Consistent with the absence of the class structure postulated in Marx’s writings, and with the role of the intelligentsia, free from loyalty to a particular class … Maoism is essentially “voluntarist”: that is, the aims of the leadership are seen as feasible provided they work hard, rather than provided the objective situation permits. The role of theory is thus changed from that suggested in Marx; for Mao theory is a somewhat eclectically selected element in public relations work, in the propaganda necessary to change consciousness, rather than itself a more or less accurate analysis of reality to guide practice. (Harris 1971, 174; see also Harris 1986, 170–86)

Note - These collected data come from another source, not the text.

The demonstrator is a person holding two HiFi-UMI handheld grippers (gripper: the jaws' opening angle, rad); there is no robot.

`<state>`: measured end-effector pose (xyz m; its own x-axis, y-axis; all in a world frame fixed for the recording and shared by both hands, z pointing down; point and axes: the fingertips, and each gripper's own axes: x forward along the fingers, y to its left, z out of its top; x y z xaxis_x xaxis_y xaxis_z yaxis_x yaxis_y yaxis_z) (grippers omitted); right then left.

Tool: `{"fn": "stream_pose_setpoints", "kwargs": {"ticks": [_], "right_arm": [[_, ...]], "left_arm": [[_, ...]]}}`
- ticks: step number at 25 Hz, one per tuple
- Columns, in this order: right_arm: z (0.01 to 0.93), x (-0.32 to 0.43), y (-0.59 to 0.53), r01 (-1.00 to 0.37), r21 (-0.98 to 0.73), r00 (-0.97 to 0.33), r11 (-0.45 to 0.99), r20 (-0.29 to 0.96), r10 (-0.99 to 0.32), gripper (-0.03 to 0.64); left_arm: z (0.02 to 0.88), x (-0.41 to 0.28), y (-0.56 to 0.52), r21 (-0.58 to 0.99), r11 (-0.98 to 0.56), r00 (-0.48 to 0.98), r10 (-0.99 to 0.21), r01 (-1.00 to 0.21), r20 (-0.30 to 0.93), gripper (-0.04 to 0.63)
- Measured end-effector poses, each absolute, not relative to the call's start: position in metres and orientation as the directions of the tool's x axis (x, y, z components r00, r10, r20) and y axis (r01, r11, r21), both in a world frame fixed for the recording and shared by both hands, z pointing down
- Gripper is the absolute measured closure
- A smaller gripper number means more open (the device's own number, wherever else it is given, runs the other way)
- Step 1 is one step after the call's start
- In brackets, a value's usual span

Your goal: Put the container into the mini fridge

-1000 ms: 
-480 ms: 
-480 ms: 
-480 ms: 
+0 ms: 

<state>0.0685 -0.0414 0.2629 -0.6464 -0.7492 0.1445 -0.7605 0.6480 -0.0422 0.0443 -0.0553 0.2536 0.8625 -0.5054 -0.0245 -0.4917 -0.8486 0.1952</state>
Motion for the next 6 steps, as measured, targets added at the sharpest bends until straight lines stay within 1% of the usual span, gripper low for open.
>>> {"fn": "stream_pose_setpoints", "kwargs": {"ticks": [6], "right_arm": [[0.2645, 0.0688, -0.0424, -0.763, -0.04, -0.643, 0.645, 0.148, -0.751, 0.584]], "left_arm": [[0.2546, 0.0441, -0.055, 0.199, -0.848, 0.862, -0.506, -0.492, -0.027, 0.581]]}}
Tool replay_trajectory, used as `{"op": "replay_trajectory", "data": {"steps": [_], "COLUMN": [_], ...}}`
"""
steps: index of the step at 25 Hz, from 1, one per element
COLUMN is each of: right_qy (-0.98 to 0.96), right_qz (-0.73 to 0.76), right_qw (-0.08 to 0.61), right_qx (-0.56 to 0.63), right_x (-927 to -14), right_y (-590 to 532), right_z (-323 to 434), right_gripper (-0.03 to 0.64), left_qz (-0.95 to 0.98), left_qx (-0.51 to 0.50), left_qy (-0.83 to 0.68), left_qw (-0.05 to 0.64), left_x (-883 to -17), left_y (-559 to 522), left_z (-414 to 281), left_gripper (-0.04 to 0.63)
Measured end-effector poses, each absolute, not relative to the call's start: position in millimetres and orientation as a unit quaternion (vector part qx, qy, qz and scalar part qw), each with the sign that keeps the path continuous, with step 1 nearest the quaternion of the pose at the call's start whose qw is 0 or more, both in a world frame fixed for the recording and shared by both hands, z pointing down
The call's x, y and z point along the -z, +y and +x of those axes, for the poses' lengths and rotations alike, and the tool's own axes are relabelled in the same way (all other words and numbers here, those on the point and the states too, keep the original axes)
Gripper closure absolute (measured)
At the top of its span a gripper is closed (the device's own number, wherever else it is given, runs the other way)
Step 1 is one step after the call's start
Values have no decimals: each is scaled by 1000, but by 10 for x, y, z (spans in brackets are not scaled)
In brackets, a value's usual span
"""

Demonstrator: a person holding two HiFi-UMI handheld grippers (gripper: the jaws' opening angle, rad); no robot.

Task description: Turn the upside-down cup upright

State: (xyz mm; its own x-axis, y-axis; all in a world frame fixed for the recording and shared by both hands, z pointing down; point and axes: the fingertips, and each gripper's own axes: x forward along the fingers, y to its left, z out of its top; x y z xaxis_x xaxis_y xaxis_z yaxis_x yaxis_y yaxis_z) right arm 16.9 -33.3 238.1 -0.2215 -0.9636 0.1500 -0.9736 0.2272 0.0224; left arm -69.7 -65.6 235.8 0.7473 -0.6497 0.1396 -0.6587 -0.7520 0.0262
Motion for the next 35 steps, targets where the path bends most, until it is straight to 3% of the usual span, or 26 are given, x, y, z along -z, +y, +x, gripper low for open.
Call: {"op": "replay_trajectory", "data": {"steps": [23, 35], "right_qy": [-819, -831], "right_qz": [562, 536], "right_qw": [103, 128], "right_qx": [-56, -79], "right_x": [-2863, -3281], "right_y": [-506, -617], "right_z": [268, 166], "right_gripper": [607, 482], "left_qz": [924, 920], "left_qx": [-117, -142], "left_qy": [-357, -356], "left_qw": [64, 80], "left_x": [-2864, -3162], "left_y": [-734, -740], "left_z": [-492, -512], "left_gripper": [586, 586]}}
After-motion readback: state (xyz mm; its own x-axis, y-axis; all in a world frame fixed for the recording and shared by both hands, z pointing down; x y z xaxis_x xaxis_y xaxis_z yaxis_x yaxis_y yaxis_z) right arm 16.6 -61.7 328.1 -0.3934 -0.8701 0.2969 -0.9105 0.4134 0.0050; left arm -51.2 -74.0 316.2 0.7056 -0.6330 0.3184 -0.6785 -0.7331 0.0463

Voluntarism and its counterpart, the Mao cult, advocated hierarchical decision-making methods as well as the valorization of intuitive actions of the country’s leaders. The prevailing institutionalized voluntarism found expression in the plethora of production campaigns that were conducted like military offensives, a fact reflected in the language used by the CCP (“production brigade,” “grain front,” etc.). Linked to this was a tradition of “socialist education” where the “educator” guided the masses who, conversely, were infantilized. This, in turn, eliminated the party cadres’ individual sense of responsibility to a great extent. Under the overriding premise of acting “in the interests of the masses,” these cadres were able to discard their moral scruples (Saich 2004, 219–20).12
Between Command Economy and “Plan Anarchy”: Key Features of the Chinese Economy from the 1930s to the 1970s
To counter the myths that misrepresented the Maoist model of development as the brainchild of an insane dictator, an antibureaucratic idyll of farmers’ communes, and similar, Naughton refers to China’s GDP growth rates, which, compared to India, for instance, were relatively high (Naughton 2007, 140; see also Karl 2010). The average annual growth in GDP between 1952 and 1978 was around 6 percent. Industrial output increased by an average of 11.5 percent per annum between 1952 and 1978 (Naughton 2007, 56). Even as early as 1954, China had an investment rate of 26 percent of GDP, which is rather high compared to other developing countries. Particularly in the years of the Great Leap Forward and the Cultural Revolution, however, there were substantial economic downturns.13
During the course of its national modernization efforts, the CCP was able to build on the remnants of the prewar era (Bian 2005), including the industry that burgeoned in the early twentieth century in colonial treaty ports such as Shanghai, Tianjin, or Qingdao. Although this “enclave industrialization” was, for the most part, externally initiated and under foreign control to begin with, indigenous enterprises rapidly caught up (Hamilton 2006a). By the 1930s, Chinese-owned companies were producing two-thirds of the country’s industrial output (Naughton 2007, 44). In addition, we saw the emergence of large-scale Japanese government-sponsored industrial projects in Manchuria. Thanks to their qualitative importance (heavy industry), these projects played a far more significant role than their 14 percent share of total industrial output in 1933 might suggest.14
From an industrial policy perspective, the precursor of the practice of substantial state intervention and the political power of disposition over companies can be found in the Guomindang government. The relocation of industrial production inland from Shanghai during the Japanese invasion and World War II, for instance, was organized by the Guomindang Planning Commission (Bian 2005, chapters 2 and 3). In the early 1940s, state-owned enterprises in the territories that were not under Japanese occupation accounted for 70 percent of China’s capital. The CCP described the ruling powers at the time—almost in subconscious anticipation of their later impact—as “bureaucratic capitalists” (Au 2009).15
There was also evidence of path dependencies in terms of the organization of labor:
The emergence of the Maoist system in the 1950s was itself the result of path-dependent development based on industrial arrangements that arose during the Republican era under the Nationalist government. In the 1920s and 1930s, a newly established legal framework for industrial relations, along with state-corporatist tendencies, heavy-handed state intervention, and paternalistic practices to curb a high labor turnover rate among skilled workers helped lay down the preconditions for the socialist workplace (danwei) system. (A. Chan and Unger 2009, 6–7; see also Bian 2005, 167–79)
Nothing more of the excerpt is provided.